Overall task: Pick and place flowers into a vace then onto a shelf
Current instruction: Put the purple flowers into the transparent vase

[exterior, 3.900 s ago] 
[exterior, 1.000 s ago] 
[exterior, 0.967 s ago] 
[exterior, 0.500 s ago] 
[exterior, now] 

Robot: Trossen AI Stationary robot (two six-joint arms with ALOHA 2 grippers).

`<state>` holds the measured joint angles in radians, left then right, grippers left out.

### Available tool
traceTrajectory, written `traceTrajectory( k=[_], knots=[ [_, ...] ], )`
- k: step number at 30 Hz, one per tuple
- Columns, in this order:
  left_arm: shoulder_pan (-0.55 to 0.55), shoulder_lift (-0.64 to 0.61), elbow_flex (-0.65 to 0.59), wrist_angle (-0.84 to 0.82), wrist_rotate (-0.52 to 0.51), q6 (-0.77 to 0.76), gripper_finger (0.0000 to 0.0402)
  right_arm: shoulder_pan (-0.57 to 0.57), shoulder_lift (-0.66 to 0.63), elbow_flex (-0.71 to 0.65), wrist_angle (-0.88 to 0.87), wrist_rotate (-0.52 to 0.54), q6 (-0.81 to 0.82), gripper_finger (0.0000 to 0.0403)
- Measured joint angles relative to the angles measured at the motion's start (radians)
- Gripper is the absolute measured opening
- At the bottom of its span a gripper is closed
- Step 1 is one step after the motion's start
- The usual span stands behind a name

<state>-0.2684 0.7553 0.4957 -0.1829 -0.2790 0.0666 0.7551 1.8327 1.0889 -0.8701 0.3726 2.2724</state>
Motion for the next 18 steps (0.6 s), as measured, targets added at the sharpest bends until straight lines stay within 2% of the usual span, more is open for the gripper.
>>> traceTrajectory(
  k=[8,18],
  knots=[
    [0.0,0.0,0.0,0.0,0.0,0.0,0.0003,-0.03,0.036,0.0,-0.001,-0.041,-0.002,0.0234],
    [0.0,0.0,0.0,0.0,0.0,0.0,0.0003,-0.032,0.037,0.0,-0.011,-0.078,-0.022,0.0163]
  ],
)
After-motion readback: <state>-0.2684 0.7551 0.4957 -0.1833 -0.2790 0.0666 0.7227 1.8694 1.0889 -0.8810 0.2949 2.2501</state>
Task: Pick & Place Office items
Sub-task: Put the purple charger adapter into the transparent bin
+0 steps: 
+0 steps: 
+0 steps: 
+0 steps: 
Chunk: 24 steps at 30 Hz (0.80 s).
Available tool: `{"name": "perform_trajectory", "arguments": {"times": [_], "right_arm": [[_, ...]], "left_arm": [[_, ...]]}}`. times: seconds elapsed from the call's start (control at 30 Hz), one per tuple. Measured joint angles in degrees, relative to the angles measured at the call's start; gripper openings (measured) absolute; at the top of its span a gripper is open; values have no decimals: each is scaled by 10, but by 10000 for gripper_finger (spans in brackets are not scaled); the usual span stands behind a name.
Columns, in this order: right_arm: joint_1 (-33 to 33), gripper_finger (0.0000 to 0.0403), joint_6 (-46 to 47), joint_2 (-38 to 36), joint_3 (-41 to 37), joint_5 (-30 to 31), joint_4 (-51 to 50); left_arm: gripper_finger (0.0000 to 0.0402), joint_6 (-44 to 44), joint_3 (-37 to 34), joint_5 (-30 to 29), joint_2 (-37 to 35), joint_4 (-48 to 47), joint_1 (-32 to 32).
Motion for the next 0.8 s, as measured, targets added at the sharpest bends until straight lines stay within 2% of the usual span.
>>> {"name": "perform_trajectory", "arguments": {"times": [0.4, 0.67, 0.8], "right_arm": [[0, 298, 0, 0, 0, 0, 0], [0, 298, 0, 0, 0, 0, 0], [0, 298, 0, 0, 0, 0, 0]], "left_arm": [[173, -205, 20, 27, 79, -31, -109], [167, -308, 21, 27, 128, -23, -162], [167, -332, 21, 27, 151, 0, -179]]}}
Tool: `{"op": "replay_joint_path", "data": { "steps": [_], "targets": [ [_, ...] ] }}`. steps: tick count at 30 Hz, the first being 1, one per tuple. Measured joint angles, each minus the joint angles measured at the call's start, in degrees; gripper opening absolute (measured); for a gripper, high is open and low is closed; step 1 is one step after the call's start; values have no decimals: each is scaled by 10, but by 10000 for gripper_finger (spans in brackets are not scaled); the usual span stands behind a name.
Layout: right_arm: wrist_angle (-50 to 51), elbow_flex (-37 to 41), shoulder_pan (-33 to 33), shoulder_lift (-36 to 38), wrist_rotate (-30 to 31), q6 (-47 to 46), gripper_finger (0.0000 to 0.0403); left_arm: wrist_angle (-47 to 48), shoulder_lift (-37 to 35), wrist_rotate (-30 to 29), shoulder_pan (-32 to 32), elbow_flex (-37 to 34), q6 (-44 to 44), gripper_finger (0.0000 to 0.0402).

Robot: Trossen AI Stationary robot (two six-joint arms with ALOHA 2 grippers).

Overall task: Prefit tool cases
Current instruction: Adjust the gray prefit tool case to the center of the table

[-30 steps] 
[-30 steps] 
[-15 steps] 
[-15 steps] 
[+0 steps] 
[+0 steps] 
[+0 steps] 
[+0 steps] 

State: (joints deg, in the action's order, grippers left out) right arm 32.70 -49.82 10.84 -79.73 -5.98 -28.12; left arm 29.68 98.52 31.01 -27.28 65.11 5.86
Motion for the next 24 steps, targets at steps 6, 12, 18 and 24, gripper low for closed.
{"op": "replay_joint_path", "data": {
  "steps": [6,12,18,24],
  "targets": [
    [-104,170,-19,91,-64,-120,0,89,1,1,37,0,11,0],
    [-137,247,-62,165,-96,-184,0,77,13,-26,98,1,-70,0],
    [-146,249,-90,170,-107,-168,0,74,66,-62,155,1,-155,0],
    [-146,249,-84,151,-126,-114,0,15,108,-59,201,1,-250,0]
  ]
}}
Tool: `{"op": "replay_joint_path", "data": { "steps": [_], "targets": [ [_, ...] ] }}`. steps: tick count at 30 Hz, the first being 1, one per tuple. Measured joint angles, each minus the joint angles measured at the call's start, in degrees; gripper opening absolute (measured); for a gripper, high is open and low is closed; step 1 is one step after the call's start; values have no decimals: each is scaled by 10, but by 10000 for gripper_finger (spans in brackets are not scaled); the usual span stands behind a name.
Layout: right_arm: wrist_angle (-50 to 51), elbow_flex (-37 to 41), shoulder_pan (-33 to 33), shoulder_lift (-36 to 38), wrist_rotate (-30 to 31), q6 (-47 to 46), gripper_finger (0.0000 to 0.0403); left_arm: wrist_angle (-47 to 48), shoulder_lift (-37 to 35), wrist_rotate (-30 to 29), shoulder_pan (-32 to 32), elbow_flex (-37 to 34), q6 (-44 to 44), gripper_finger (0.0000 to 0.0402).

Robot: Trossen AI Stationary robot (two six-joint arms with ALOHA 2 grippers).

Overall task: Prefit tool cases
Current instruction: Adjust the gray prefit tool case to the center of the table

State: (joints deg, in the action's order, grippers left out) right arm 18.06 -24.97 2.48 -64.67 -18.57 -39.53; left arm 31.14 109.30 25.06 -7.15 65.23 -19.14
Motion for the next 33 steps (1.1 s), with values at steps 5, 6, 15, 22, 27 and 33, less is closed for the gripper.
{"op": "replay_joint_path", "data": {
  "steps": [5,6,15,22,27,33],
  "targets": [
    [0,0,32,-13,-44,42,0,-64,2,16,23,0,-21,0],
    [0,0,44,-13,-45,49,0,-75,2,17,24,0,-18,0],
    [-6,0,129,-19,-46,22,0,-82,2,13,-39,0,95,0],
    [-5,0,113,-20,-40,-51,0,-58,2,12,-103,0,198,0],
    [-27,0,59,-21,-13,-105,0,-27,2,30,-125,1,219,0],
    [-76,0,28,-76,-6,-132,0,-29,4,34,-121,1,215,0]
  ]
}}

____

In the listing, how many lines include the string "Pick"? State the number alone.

2